SAN FRANCISCO (AP) — The federal government must revoke its approval of a widely used weed killer that has damaged other crops and turned neighbor against neighbor in some farm communities, a federal appeals court in California ruled.

Dicamba is used on tens of millions of acres of soybeans and cotton nationwide “but its toxicity is not limited to weeds," the 9th U.S. Circuit Court of Appeals ruled Wednesday, the San Francisco Chronicle reported.

Companies that make dicamba were licensed in 2016 and the Environmental Protection Agency renewed the license for two years in 2018. The approval involved a newer version designed to be sprayed on genetically modified soybeans and cotton.

Environmental and food safety groups had sued to block approval.

The EPA approval came with restrictions on when dicamba could be sprayed to avoid it being carried by wind or other conditions onto neighboring fields where crops couldn't survive it.

In the appellate ruling, Judge William Fletcher wrote that the EPA overstated the protections and understated or ignored the environmental and economic risks.

Indiscrimate, crop-killing use of the herbicide has “torn apart the social fabric of many farming communities," the ruling said, noting that an Arkansas farmer was shot and killed in an argument over the weed killer in 2016.

The nonprofit Center for Food Safety, one party in the lawsuit, praised the verdict.

It is “a massive victory for farmers, the environment, and the rule of law. And a day of reckoning for Monsanto and the Trump administration,” said George Kimbrell, an attorney with the group.

The ruling was criticized by Bayer, the German parent company of Monsanto Co., which makes the herbicide.

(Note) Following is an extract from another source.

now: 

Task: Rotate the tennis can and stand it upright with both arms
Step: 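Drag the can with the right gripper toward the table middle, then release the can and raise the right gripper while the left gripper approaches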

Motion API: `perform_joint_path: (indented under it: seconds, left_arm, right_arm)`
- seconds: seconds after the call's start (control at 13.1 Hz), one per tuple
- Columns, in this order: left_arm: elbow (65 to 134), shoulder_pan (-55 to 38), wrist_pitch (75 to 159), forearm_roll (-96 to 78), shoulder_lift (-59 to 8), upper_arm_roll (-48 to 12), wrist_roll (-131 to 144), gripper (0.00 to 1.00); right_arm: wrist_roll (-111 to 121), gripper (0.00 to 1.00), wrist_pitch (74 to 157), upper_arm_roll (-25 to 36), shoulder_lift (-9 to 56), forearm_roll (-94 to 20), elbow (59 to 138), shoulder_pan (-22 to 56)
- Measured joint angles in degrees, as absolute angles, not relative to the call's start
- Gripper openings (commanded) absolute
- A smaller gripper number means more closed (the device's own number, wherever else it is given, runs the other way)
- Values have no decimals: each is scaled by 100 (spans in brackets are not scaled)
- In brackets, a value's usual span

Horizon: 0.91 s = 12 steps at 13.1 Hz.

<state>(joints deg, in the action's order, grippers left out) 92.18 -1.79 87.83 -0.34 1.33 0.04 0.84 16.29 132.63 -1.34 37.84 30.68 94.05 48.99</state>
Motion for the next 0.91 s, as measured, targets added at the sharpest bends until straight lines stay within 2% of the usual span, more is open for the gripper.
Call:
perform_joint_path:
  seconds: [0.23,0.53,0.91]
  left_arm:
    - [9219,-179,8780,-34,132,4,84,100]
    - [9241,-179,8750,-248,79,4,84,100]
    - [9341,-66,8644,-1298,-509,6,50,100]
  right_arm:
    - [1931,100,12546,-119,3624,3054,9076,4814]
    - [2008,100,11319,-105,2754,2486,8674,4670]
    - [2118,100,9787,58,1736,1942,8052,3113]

“The EPA’s informed science-based decision reaffirms that this tool is vital for growers and does not pose any unreasonable risks of off-target movement when used according to label directions,” the company said.

In February, Bayer and another dicamba manufacturer, BASF, were ordered to pay $265 million to a Missiouri peach farmer who said the herbicide drifted from nearby cotton fields and damaged thousands of his trees.